Alternatives considered:
- Introduce a parallel action-event enum for UI taxonomy: rejected because it would split action naming from the canonical audit vocabulary without immediate benefit.
- Leave audit naming for a later hardening pass and ignore it in the plan: rejected because the spec explicitly requires audit-friendly semantics now.
Decision: Preserve centralized badge rendering through BadgeCatalog and TenantStatusBadge
Rationale: Tenant lifecycle badge rendering is already centralized and used by TenantResource and other admin surfaces. Spec 145 changes action semantics more than badge semantics, so the correct plan is to reuse BadgeCatalog and avoid page-local lifecycle label mappings.
Alternatives considered:
- Add local status-to-action wording helpers in resource classes: rejected because it would drift from BADGE-001 and duplicate lifecycle knowledge.
- Defer all tenant-status rendering considerations to Spec 146 and ignore badges entirely: rejected because touched surfaces still need centralized status semantics during this rollout.
Decision: Use existing RBAC enforcement helpers as the execution gate, with the new action policy driving visibility and grouping
Rationale: UiEnforcement and WorkspaceUiEnforcement already enforce the member-visible-disabled versus non-member-hidden patterns and canonical capability-registry usage. The missing layer is semantic validity before those enforcement helpers are applied.
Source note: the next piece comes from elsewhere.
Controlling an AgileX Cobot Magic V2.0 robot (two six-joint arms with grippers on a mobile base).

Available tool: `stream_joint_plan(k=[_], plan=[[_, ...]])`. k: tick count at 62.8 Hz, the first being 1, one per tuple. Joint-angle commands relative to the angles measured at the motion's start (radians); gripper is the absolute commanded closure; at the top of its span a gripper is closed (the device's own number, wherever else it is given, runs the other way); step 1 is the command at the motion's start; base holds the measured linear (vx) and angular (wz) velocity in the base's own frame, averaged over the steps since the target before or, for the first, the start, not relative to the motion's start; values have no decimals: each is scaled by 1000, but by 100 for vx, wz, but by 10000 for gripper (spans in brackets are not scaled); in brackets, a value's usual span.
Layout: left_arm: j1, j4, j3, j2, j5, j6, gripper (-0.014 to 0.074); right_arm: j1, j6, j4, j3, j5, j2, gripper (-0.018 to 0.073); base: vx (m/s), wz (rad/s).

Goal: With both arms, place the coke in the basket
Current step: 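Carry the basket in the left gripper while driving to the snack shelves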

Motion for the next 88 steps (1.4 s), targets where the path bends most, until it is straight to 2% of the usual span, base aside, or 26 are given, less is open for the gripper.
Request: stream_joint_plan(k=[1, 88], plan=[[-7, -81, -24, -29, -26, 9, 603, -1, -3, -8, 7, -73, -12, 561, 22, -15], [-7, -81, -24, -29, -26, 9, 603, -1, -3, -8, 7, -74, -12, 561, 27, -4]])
The action policy should therefore decide whether an action is lifecycle-valid for a surface; UiEnforcement should continue to decide capability-based disabled state and execution guards.
Alternatives considered:
- Move all lifecycle and RBAC logic into
UiEnforcement: rejected because lifecycle correctness is not purely an RBAC concern. - Let the policy layer also execute authorization side effects: rejected because policies and enforcement helpers already own server-side enforcement.
Decision: Extend existing Pest suites rather than creating a new “145” test namespace
Rationale: The workspace already has targeted suites for tenant resource authorization, edit-tenant archive enforcement, onboarding draft lifecycle, tenant switcher scope, archived tenant route access, and tenant operability decisions. Extending those suites keeps regression coverage close to the existing behavior seams and makes future failures easier to localize.
Alternatives considered:
- Create a single new spec-numbered feature test file: rejected because the behavior spans unit, Livewire, routing, and onboarding concerns already covered by established suites.
- Rely on manual verification because the change is “mostly labels”: rejected because the spec is explicitly semantic hardening, not a cosmetic rename.
Decision: No new database schema or provider contract is required
Rationale: The necessary domain inputs already exist on Tenant, TenantOnboardingSession, audit enums, badge mappers, and operability services. This feature should add derived policy and surface logic only.
Alternatives considered:
- Add a persistent tenant-action-state table: rejected because action availability is derived from lifecycle, workflow state, entitlement, and page context.
- Add Graph/provider metadata to decide archive or restore availability: rejected because these lifecycle actions are local administrative semantics, not provider operations.